◆ **YOUR INSTRUCTIONS**
Find each line below containing the word "segment" and copy it.

Records from a dataset
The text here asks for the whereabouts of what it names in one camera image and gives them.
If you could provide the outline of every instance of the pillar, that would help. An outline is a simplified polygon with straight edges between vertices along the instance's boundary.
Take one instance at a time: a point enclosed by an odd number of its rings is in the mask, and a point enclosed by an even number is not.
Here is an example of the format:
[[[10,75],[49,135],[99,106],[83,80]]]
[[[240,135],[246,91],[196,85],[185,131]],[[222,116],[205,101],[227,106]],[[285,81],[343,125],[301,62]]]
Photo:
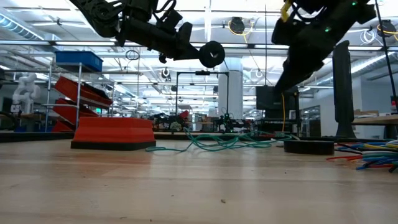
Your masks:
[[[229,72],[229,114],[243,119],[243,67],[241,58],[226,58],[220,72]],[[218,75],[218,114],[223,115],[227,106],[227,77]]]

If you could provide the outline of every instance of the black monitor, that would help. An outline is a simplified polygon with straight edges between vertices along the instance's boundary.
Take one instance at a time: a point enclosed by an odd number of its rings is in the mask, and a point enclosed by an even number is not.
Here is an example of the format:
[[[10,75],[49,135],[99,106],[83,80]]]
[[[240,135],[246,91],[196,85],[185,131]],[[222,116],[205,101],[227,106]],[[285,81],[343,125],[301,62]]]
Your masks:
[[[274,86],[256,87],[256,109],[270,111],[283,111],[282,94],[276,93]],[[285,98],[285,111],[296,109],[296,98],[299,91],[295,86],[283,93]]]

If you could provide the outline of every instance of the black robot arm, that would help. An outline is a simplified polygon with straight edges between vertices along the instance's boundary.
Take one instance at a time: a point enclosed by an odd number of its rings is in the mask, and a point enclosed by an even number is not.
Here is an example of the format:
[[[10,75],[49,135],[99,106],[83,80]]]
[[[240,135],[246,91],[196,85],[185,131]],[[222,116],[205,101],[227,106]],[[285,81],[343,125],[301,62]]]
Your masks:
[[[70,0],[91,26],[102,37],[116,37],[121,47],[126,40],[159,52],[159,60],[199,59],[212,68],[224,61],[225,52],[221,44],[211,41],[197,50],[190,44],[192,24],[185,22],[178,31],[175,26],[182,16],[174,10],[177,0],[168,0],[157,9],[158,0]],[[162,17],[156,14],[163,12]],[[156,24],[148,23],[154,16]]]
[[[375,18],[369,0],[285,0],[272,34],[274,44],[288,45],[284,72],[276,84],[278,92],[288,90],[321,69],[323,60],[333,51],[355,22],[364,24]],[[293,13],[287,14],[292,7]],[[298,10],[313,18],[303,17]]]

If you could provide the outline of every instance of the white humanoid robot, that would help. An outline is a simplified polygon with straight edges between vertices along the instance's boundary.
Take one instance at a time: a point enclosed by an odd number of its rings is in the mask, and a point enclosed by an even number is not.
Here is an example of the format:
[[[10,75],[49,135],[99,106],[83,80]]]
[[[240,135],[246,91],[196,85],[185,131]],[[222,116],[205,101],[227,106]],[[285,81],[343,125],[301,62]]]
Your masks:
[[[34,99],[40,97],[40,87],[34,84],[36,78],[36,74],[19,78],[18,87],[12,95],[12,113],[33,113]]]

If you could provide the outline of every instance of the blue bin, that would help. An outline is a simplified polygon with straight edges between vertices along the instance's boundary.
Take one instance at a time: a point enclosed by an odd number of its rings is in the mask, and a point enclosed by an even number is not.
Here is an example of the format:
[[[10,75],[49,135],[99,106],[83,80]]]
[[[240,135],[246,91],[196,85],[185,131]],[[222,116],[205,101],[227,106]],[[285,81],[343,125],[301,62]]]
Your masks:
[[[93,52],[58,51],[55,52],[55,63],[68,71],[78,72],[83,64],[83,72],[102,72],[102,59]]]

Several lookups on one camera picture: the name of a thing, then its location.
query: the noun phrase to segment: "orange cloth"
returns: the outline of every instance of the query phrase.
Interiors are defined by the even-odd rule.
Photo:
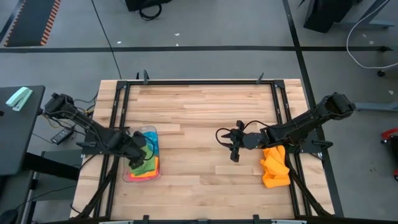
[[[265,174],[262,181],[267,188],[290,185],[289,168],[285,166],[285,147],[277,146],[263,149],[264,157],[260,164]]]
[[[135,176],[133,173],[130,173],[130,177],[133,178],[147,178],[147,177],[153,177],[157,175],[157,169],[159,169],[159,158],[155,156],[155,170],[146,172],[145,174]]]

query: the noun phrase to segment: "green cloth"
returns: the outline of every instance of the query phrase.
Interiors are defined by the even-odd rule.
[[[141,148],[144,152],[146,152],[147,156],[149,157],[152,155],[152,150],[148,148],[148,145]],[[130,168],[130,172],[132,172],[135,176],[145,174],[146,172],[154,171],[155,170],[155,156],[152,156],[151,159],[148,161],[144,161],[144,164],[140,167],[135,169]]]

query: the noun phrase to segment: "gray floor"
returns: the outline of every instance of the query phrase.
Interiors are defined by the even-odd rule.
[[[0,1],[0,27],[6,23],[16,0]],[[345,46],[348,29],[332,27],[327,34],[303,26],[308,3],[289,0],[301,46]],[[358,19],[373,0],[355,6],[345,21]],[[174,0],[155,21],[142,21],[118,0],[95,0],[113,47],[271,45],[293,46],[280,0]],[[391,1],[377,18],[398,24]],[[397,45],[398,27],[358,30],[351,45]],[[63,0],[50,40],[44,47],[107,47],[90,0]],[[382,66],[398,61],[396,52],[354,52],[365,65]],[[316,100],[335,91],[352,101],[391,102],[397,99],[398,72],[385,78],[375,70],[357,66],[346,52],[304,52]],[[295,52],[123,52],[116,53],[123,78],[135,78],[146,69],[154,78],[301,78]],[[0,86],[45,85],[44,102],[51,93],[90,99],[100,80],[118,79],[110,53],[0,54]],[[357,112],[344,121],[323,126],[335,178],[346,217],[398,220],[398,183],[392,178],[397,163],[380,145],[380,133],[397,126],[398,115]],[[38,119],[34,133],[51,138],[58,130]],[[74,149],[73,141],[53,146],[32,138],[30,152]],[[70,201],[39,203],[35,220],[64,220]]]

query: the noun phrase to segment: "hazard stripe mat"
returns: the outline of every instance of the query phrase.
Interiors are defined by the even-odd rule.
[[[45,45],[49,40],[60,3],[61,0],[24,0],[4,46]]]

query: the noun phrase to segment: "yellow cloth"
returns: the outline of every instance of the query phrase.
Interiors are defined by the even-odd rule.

◆ **RESPONSE AREA**
query: the noun phrase to segment: "orange cloth"
query: the noun phrase to segment: "green cloth"
query: the noun phrase to segment: "gray floor"
query: the noun phrase to segment: "hazard stripe mat"
query: the noun phrase to segment: "yellow cloth"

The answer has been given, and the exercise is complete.